A Leeds mum faces having to take TWELVE buses a day - and a double round trip totalling four hours - to ensure her young daughter gets to school and back.
Melissa Stowe, 22, from Methley, will have to take three buses to drop daughter Olivia, four, to her new school in Allerton Bywater from September, and three buses to come back.
She will have to repeat the exhausting two-hour round trip - along with eight month old baby Daisy and her pram - when she collects Olivia at the end of the day.
Miss Stowe had applied to get Olivia into the reception class at her nearest school in Methley, which is just 10 minutes walk from the family’s home, but it is massively oversubscribed and she lost an appeal. Olivia cannot get in, even though she is already at the nursery there.
The school where Olivia has been offered a place is 4.7 miles away by road, but school places are allocated ‘as the crow flies’.
Neither Miss Stowe or her partner James, 24, drive. Miss Stowe also cares for her disabled mum, which makes her situation even more difficult.
“We did two test runs of the journey and Olivia was completely exhausted,” Miss Stowe said. “We will be setting off just after my partner leaves for work every morning, but he will actually get home before us. It’s crazy.”
Miss Stowe is the latest among a string of desperate parents who contacted the YEP after failing to be allocated slots in their nearest or chosen schools for the new school year starting this September.
While city education bosses insist every child in the city does have an allocated school place, they admit they are “acutely aware of the pressure” on spaces.
Paul Brennan, Leeds City Council’s deputy director of children’s services, said: “We are aware that a number of parents in Methley have expressed concerns about securing places at local schools and we are working hard to address this.
“This year has seen us managing an unusually high demand for places in the area which we anticipate will fall next year.

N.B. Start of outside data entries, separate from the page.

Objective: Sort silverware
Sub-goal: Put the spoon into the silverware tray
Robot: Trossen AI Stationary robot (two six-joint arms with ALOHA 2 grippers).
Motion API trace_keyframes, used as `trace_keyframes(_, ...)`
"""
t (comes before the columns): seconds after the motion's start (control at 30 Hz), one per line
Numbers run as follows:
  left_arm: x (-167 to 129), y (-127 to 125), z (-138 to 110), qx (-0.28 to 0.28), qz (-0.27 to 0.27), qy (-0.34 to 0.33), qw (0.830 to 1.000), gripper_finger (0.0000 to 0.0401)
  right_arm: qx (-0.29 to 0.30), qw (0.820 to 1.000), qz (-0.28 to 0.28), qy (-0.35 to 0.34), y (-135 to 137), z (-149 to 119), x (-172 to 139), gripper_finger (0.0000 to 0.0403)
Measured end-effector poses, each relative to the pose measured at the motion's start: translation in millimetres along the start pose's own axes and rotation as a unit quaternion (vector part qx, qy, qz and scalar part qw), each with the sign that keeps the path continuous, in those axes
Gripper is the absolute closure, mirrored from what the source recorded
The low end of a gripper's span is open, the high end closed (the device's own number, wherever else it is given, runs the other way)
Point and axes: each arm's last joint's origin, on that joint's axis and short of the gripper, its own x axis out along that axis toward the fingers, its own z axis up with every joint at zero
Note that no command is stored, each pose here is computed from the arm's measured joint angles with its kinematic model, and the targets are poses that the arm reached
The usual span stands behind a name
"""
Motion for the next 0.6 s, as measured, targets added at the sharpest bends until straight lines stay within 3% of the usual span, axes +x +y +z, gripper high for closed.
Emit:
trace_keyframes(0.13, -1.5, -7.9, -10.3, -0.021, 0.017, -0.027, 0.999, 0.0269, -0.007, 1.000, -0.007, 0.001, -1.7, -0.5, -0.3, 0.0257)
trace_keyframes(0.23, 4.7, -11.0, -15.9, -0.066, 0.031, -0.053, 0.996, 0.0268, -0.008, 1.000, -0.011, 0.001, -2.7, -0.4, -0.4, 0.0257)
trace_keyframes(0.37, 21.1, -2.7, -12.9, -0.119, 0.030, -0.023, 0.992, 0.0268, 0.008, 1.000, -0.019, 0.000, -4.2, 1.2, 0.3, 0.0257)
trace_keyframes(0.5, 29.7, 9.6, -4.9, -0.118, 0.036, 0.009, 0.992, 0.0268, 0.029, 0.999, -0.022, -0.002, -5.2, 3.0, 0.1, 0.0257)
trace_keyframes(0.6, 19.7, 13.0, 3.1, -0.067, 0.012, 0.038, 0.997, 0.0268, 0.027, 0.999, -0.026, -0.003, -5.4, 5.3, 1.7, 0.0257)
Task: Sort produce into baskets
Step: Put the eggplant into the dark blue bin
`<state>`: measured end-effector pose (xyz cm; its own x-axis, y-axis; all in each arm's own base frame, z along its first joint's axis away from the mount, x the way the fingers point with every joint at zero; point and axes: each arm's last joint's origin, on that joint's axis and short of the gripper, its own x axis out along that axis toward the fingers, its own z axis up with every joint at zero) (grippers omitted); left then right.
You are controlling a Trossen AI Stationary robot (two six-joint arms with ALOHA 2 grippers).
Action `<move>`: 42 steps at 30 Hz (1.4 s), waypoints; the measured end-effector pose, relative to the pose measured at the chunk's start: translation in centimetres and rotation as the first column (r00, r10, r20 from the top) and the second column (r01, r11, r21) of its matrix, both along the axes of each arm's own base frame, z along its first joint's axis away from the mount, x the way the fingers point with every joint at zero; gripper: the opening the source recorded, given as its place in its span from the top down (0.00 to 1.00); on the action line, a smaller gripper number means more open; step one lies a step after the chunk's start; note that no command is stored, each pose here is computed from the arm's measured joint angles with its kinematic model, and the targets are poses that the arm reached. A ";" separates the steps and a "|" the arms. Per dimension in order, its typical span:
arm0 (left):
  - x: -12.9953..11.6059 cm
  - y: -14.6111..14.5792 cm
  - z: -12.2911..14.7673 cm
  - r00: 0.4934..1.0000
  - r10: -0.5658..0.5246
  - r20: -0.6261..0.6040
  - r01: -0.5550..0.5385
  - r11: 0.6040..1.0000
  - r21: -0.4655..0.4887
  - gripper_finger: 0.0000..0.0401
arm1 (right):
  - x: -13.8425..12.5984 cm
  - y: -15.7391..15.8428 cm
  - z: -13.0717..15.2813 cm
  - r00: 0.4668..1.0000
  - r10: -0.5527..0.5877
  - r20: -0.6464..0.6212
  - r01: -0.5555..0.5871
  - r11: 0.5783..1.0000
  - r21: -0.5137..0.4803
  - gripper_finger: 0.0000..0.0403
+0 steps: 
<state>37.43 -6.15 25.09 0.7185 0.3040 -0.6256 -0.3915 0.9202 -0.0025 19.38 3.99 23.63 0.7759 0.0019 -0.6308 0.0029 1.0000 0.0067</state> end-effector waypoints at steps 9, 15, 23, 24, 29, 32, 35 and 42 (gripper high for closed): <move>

We will continue to talk to local schools about possible expansion and will do all we can to support parents to get places in a good school as close as possible to their home.
“National legislation, which limits early years class sizes to no more than 30 pupils, also means that school place appeals can only be granted under exceptional circumstances.”
He stressed the importance of parents completing their applications on time as this is “vital” in helping secure places at preferred schools.
PRESSURE ON SCHOOLS
Miss Stowe also expressed concern that a major new 180-house development planned for Methley will add additional strain to school places in the area.
However the council said no decision has yet been made regarding planning permission for the new scheme at Station Road, and discussions are ongoing with the developers to ensure full community contributions from the developer regarding education provision are secured.
Leeds faces a potential shortfall of more than 4,000 primary school places within three years.